# Control Flow Unflattening

## Target

Recently I have analyzed a RASP solution called Approov. Although there are some novel detection techniques, overall it’s not that interesting. Instead, I will focus on the obfuscation part of the native library, control flow flattening. You can find a host app with a little googling :)

## CFF

Control flow flattening (CFF) in a nutshell is a technique to obfuscate code flow by rearranging code blocks (+create new basic blocks) into switch cases. Visualizing it is more straightforward:

If you think about the dynamic analysis perspective, the execution flow is the same as in the first case. The dispatcher (gray block) should execute blocks in the order of normal execution. Since you need to follow the state variable after each “case” execution, static analysis is harder for a reverse engineer and sometimes state variable is also obfuscated.

After seeing the cff’ed binary I looked up earlier research about cff. I tried to work with stadeo, then found eShard d810. Stadeo uses miasm to lift binary and then analyze the cff whereas d810 uses HexRays microcode (intermediate representation of IDA). D810 can backward track variables, emulate microcode, and have very easy-to-extend config/rule sets for opaque predicates, etc. So I sticked to d810. Make sure to read their blogs about d810[1][2]

## Microcode

D-810 hooks the decompilation process of IDA and makes changes. Micro instructions(minsnt_t), micro-operations (mop_t), blocks (mblocks_t) in microcode. Before giving execution back to IDA final mba needs to be verified.

Oh, boi.. Before realizing all internal errors of (INTERR) microcode was documented in hexrays_sdk/verifier/verify.cpp I tried to find the meaning of all INTERR’s by dumping microcode. I used d810’s dump_microcode_for_debug function to dump microcode which helped a lot for debugging. To debug D810 (or any IDA Pro plugin) I followed this blog post

## Unflatten

To unflatten, we need to find state variables in dispatcher fathers. The Dispatcher father is a block that goes into the dispatcher directly. If we know the state variable in dispatcher father, we can calculate the next dispatched block from dispatcher and replace the dispatcher father’s next location with found block.
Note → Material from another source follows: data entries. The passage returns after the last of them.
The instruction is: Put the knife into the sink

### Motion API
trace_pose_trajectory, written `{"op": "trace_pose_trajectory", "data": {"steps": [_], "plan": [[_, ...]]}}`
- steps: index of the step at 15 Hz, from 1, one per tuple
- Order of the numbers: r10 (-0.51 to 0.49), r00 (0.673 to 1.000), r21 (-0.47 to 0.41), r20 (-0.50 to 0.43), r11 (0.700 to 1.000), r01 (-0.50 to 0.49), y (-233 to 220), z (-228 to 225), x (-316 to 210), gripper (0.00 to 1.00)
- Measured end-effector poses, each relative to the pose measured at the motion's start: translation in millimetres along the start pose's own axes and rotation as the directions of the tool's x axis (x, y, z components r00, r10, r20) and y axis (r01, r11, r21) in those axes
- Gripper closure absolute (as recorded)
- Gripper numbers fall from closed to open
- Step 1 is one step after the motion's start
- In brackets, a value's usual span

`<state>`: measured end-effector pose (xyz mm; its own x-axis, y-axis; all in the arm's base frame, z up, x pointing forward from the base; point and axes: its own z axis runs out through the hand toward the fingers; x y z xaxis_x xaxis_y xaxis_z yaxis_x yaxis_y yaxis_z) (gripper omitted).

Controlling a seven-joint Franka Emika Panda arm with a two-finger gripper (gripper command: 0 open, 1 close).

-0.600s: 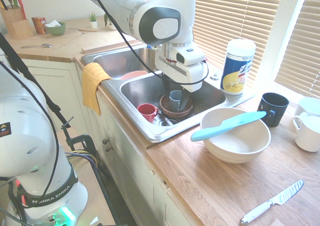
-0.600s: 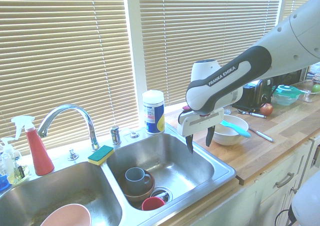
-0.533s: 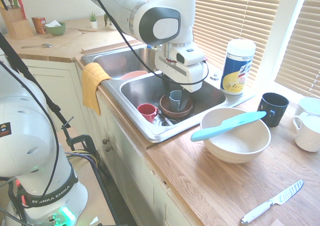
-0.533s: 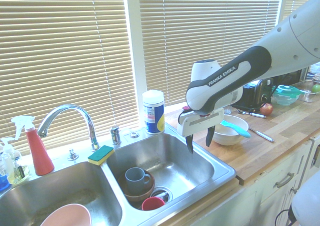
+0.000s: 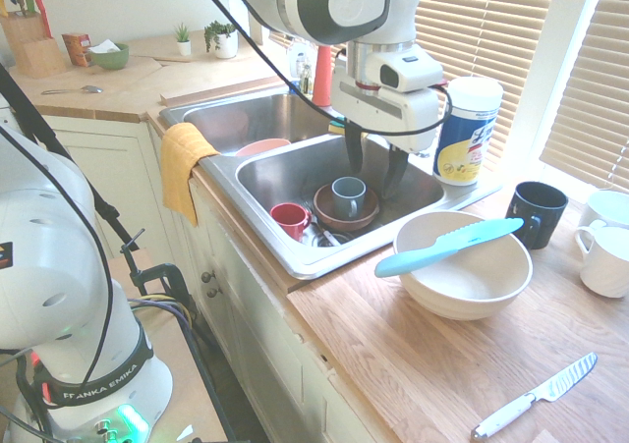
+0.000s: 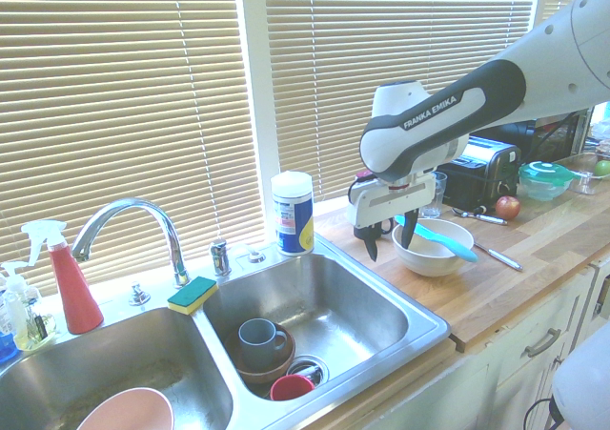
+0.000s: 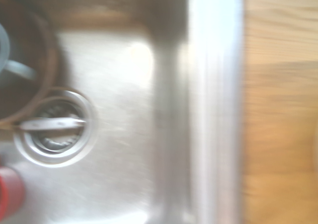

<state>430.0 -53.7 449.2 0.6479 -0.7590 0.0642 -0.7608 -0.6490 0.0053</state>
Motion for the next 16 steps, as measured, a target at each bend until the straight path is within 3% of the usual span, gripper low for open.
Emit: {"op": "trace_pose_trajectory", "data": {"steps": [7, 13, 14, 16], "plan": [[0.071, 0.997, -0.028, 0.006, 0.997, -0.071, 87, 3, 65, 0.00], [0.085, 0.996, -0.015, -0.003, 0.996, -0.086, 96, 42, 89, 0.00], [0.086, 0.996, -0.010, -0.008, 0.996, -0.087, 96, 47, 91, 1.00], [0.092, 0.996, 0.002, -0.017, 0.996, -0.092, 97, 53, 96, 1.00]]}}
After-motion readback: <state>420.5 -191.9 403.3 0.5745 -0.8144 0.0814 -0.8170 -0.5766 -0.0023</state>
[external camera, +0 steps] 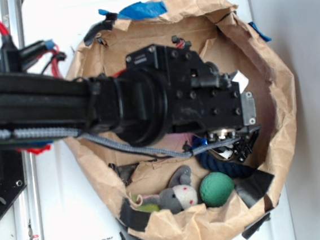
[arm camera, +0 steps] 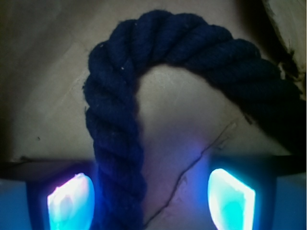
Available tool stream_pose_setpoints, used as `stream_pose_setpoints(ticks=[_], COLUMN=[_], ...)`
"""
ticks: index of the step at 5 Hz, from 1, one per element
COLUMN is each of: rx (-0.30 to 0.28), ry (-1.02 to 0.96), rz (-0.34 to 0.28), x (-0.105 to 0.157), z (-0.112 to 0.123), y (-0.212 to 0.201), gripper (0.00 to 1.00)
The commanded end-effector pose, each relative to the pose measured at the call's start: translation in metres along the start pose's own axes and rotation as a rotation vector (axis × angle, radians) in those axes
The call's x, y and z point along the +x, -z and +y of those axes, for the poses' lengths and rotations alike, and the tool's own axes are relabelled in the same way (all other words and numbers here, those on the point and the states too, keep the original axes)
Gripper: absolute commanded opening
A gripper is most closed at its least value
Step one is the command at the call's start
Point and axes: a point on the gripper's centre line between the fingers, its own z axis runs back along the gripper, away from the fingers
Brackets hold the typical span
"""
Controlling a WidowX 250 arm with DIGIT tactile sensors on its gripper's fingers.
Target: Grab the blue rope.
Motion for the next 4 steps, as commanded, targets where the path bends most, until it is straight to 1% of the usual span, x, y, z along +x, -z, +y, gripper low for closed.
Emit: stream_pose_setpoints(ticks=[1, 3, 4], rx=[0.01, 0.01, -0.093], ry=[0.007, 0.007, 0.019], rz=[0.006, 0.006, 0.051], x=[-0.004, -0.004, -0.001], z=[0.0, 0.0, 0.001], y=[0.002, 0.002, -0.02], gripper=[1.0, 1.0, 1.0])
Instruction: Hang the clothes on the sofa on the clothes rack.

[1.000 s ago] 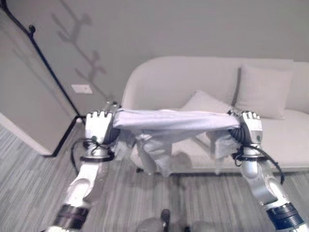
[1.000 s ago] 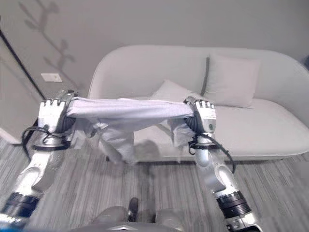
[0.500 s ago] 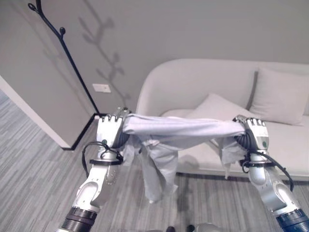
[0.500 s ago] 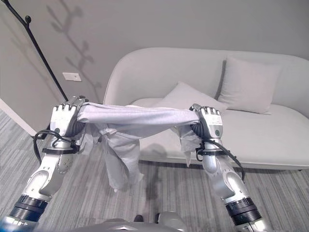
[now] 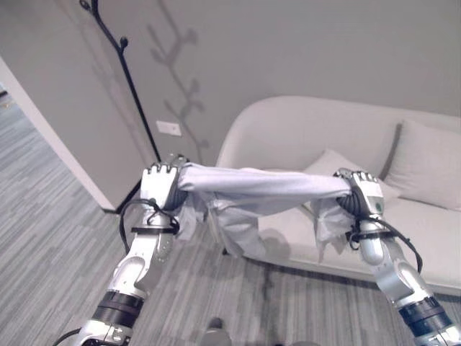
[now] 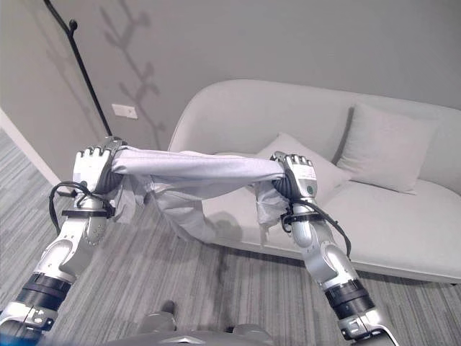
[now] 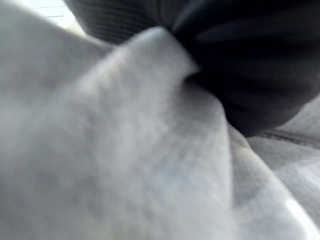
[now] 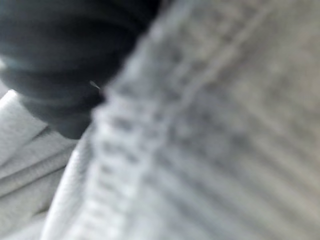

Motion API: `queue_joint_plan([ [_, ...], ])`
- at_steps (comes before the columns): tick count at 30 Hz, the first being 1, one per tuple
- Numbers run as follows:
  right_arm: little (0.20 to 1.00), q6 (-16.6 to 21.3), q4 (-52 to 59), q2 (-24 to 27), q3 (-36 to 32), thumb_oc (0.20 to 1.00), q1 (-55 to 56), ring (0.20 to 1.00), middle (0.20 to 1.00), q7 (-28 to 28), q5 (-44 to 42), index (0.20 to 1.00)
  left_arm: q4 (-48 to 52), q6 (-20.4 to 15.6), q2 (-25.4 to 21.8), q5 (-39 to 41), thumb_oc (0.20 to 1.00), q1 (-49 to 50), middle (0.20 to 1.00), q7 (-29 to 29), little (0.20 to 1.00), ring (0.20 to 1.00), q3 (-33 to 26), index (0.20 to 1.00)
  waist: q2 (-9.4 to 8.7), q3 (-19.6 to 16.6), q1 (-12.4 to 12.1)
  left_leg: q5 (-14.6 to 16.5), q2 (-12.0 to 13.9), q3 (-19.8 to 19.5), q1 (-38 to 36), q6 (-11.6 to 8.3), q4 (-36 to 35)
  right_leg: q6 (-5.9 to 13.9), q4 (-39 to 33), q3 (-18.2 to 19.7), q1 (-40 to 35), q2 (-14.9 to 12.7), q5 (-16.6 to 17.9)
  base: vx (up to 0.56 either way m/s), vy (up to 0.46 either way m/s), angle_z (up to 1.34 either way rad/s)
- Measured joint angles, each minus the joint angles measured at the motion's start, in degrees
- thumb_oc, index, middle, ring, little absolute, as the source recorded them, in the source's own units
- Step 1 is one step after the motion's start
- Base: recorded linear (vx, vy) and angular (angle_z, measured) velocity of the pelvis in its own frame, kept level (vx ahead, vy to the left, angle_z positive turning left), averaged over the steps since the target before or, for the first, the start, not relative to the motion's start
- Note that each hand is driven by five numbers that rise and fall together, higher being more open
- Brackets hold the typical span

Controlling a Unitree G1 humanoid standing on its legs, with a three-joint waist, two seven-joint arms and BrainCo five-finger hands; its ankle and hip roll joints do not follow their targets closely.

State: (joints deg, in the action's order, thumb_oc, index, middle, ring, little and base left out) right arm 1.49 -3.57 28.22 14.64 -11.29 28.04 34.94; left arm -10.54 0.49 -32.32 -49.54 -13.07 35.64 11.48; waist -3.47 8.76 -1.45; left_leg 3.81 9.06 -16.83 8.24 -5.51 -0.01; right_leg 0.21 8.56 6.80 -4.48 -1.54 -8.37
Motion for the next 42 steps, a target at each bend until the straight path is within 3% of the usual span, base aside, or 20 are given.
queue_joint_plan([
  [4,0.2,0.4,-0.7,1.1,-0.1,0.2,0.1,0.2,0.2,0.3,0.0,0.2,-0.2,0.0,0.6,0.1,0.2,0.0,0.2,0.2,0.2,0.2,0.3,0.2,4.17,1.1,-1.6,-1.7,-2.4,-2.3,-2.0,0.72,2.1,5.86,-1.0,3.5,-3.9,-3.8,-1.8,0.2,0.518,-0.48],
  [5,0.2,0.0,-0.5,0.5,0.7,0.2,1.2,0.2,0.2,0.2,0.0,0.2,-0.2,0.1,0.7,0.1,0.2,-0.1,0.2,0.2,0.2,0.2,0.5,0.2,2.72,1.1,-2.0,-4.7,-6.6,0.9,-1.4,0.1,6.5,4.98,-0.5,5.2,-4.7,-7.2,-3.4,0.15,0.361,-0.38],
  [7,0.2,-0.1,0.3,0.5,1.1,0.2,1.5,0.2,0.2,-0.1,0.1,0.2,-0.3,0.2,0.5,0.1,0.2,-1.1,0.2,0.2,0.2,0.2,0.6,0.2,1.06,1.7,-1.8,-4.4,-11.5,2.2,0.9,0.64,13.1,4.76,0.5,6.8,-5.1,-11.3,-3.8,0.2,0.512,-0.21],
  [8,0.2,-0.3,0.7,-1.1,1.0,0.2,2.5,0.2,0.2,-0.8,0.1,0.2,-0.4,0.3,0.3,0.1,0.2,-1.2,0.2,0.1,0.2,0.2,0.6,0.2,-0.35,1.7,-1.1,-3.2,-14.4,3.7,1.2,3.47,14.8,4.58,3.6,7.1,-4.5,-13.9,-2.9,0.18,0.491,-0.12],
  [10,0.2,-0.6,1.0,-2.7,1.2,0.2,2.8,0.2,0.2,-1.3,0.7,0.2,-0.4,0.3,-0.7,0.0,0.2,-0.7,0.2,0.0,0.2,0.2,0.5,0.2,-1.07,1.8,-0.8,-3.1,-16.1,5.7,-0.4,5.62,14.5,4.8,8.4,9.4,-2.3,-15.1,0.0,0.13,0.467,-0.3],
  [13,0.2,-0.9,1.8,-4.4,1.8,0.2,2.7,0.2,0.2,-2.1,1.2,0.2,1.2,1.4,-1.9,-0.1,0.2,1.0,0.2,-0.1,0.2,0.2,-1.3,0.2,-0.36,2.0,-2.0,-2.5,-16.9,10.4,-4.2,8.72,13.6,6.26,19.3,5.6,2.4,-18.0,2.3,0.07,0.386,-0.63],
  [15,0.2,-1.2,2.3,-4.6,2.2,0.2,2.4,0.2,0.2,-2.4,1.2,0.2,3.0,1.5,-2.8,-0.2,0.2,1.5,0.2,-0.1,0.2,0.2,-1.9,0.2,0.59,2.0,-3.5,-2.1,-17.3,12.8,-5.8,10.32,13.3,4.64,19.4,-3.5,2.7,-21.7,4.7,0.07,0.241,-0.5],
  [17,0.2,-1.2,2.6,-3.7,1.9,0.2,2.5,0.2,0.2,-3.2,1.2,0.2,4.5,1.5,-2.3,-0.4,0.2,2.9,0.2,-0.2,0.2,0.2,-3.0,0.2,2.07,2.1,-3.2,-2.2,-17.3,12.7,-7.6,12.09,10.9,7.24,19.7,-5.1,2.6,-18.2,2.2,0.08,0.166,-0.09],
  [19,0.2,-1.1,3.0,-3.5,1.8,0.2,2.6,0.2,0.2,-3.3,1.3,0.2,5.2,1.5,-2.5,-0.7,0.2,4.8,0.2,-0.6,0.2,0.2,-3.5,0.2,2.44,1.6,-2.7,-3.2,-17.2,11.4,-9.1,10.7,7.8,6.11,19.7,-6.3,2.4,-14.1,-0.8,0.11,0.198,-0.05],
  [21,0.2,-1.2,3.4,-2.8,2.9,0.2,1.2,0.2,0.2,-3.2,2.0,0.2,4.8,1.4,-1.4,-0.6,0.2,6.3,0.2,-0.9,0.2,0.2,-4.6,0.2,2.9,1.0,-3.4,-5.5,-17.1,10.8,-10.4,10.36,4.5,7.61,19.2,-6.4,5.4,-6.2,-4.9,0.1,0.138,-0.27],
  [24,0.2,-0.8,3.1,-1.4,4.1,0.2,0.4,0.2,0.2,-3.1,3.7,0.2,2.2,1.4,-1.2,-0.6,0.2,6.6,0.2,-1.3,0.2,0.2,-3.9,0.2,1.54,0.3,-2.0,-5.6,-17.4,11.4,-10.5,10.12,1.8,3.42,14.2,-9.3,9.2,1.8,-4.0,0.07,0.023,0.11],
  [26,0.2,-1.0,2.4,-0.7,4.1,0.2,0.3,0.2,0.2,-2.9,3.9,0.2,1.7,1.4,-0.9,-0.6,0.2,6.6,0.2,-1.9,0.2,0.2,-2.5,0.2,1.35,0.1,-1.2,-5.2,-18.1,11.6,-10.7,9.61,1.7,0.4,11.1,-9.2,8.4,2.7,-2.0,0.13,-0.042,0.45],
  [27,0.2,-1.2,1.6,-0.3,4.2,0.2,0.4,0.2,0.2,-2.9,3.9,0.2,1.7,1.4,0.3,-0.6,0.2,6.8,0.2,-2.3,0.2,0.2,-2.4,0.2,1.27,0.1,-1.1,-3.5,-18.4,11.7,-11.4,7.04,1.8,-1.53,9.1,-9.4,6.9,2.4,-0.7,0.17,-0.069,0.39],
  [28,0.2,-1.2,1.0,-0.4,4.2,0.2,0.4,0.2,0.2,-2.9,3.9,0.2,1.9,1.3,0.6,-0.6,0.2,6.9,0.2,-2.4,0.2,0.2,-2.3,0.2,0.22,0.0,-1.0,-1.9,-18.8,12.6,-11.4,5.88,3.2,-1.94,7.9,-9.8,6.7,1.0,1.0,0.17,-0.063,0.3],
  [29,0.2,-1.2,0.9,-0.4,4.2,0.2,0.1,0.2,0.2,-2.9,3.8,0.2,2.1,1.3,0.5,-0.6,0.2,6.8,0.2,-2.4,0.2,0.2,-2.4,0.2,-0.28,0.4,-1.5,-1.0,-18.5,13.1,-10.2,8.72,7.4,-2.16,9.2,-10.5,6.9,0.4,1.3,0.1,-0.047,0.1],
  [31,0.2,-0.8,0.9,-0.1,4.4,0.2,0.7,0.2,0.2,-3.1,3.8,0.2,2.3,1.3,0.9,-0.6,0.2,7.6,0.2,-2.9,0.2,0.2,-2.4,0.2,0.36,-0.4,-2.7,-0.9,-17.0,14.7,-10.4,9.24,8.0,-2.01,12.0,-10.2,7.4,1.4,-0.5,0.0,-0.017,-0.05],
  [33,0.2,-0.4,0.9,0.1,4.4,0.2,-0.2,0.2,0.2,-3.0,3.8,0.2,2.7,1.3,0.6,-0.3,0.2,8.2,0.2,-3.1,0.2,0.2,-2.3,0.2,0.29,-0.5,-3.1,-0.8,-16.6,15.6,-9.8,7.51,9.9,-2.43,12.9,-9.8,7.5,1.7,-1.2,0.04,0.038,-0.12],
  [34,0.2,-0.2,0.8,0.4,4.6,0.2,-0.9,0.2,0.2,-3.0,3.8,0.2,2.7,1.3,0.6,-0.2,0.2,8.5,0.2,-3.3,0.2,0.2,-2.0,0.2,0.52,-0.4,-3.5,2.1,-16.1,15.9,-7.5,3.02,15.8,-3.33,12.8,-9.3,7.2,1.9,-1.5,0.06,0.063,-0.13],
  [37,0.2,-0.5,0.6,1.1,5.0,0.2,-1.1,0.2,0.2,-3.0,3.8,0.2,2.6,0.9,0.7,-0.2,0.2,7.9,0.2,-3.3,0.2,0.2,-1.0,0.2,0.93,-0.1,-3.2,3.4,-15.3,14.5,-2.1,3.61,24.3,-4.8,11.0,-9.5,7.1,1.1,-0.8,0.03,0.094,-0.03],
  [42,0.2,-0.7,0.6,1.1,5.9,0.2,-3.3,0.2,0.2,-2.7,3.4,0.2,2.6,-0.4,0.8,-0.2,0.2,7.4,0.2,-3.2,0.2,0.2,-0.3,0.2,0.1,-0.4,-3.5,2.2,-7.2,7.5,-4.4,3.28,11.2,-3.04,5.0,-7.3,5.4,0.2,1.8,0.07,0.137,-0.17],
])
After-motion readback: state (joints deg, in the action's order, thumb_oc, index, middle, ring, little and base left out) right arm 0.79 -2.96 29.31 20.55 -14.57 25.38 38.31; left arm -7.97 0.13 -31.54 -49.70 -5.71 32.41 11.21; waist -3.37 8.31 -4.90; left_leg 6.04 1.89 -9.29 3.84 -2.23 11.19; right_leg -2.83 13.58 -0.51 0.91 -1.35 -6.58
Let’s give a example from the sample. Each switch case body and initial state variable assignments are a dispatcher father.

Switch case starts with initial state variable 1010106. Knowing if state is 1010106 (X), dispatcher(Y) will go into code block(Z): v1 = (qword_470e8 == 0) + 1010107, We can directly go into block(Z) from assignment of 1010106(X). Meaning instead of X->Y->Z we will have X->Z

In d810 there is a rule for cff with a switch table called default_unflattening_switch_case.json. Unfortunately, it does not work for this case. But why? Because of the v1 = (qword_470e8 == 0) + 1010107. It can generate two different variables from single block.

Actually, they tried to solve this problem. If a block can have more than one state variable value (think about two if cases with different state assignments), they “duplicate any block which appears in (at least) 2 paths with (at least) 2 different predecessors.” But there is no predecessor in this case. So how I solved it ? By creating jz condition with two new blocks.

Let’s look at the microcode representation of these blocks to understand easier. To show microcode I used a plugin called lucid

• Take comparison part of block 5
• make it jz condition with comparison
• Create two new blocks with calculated state variable
• fix in/out bounds of blocks

After finding dispatcher fathers, I used the mop tracker history feature of d810 to find all father histories and fixed instructions that can create two state variables before executing generic unflattening of d810.

After the changes, all dispatcher fathers have constant state variables. Then we can use d810’s cff solver part and continue.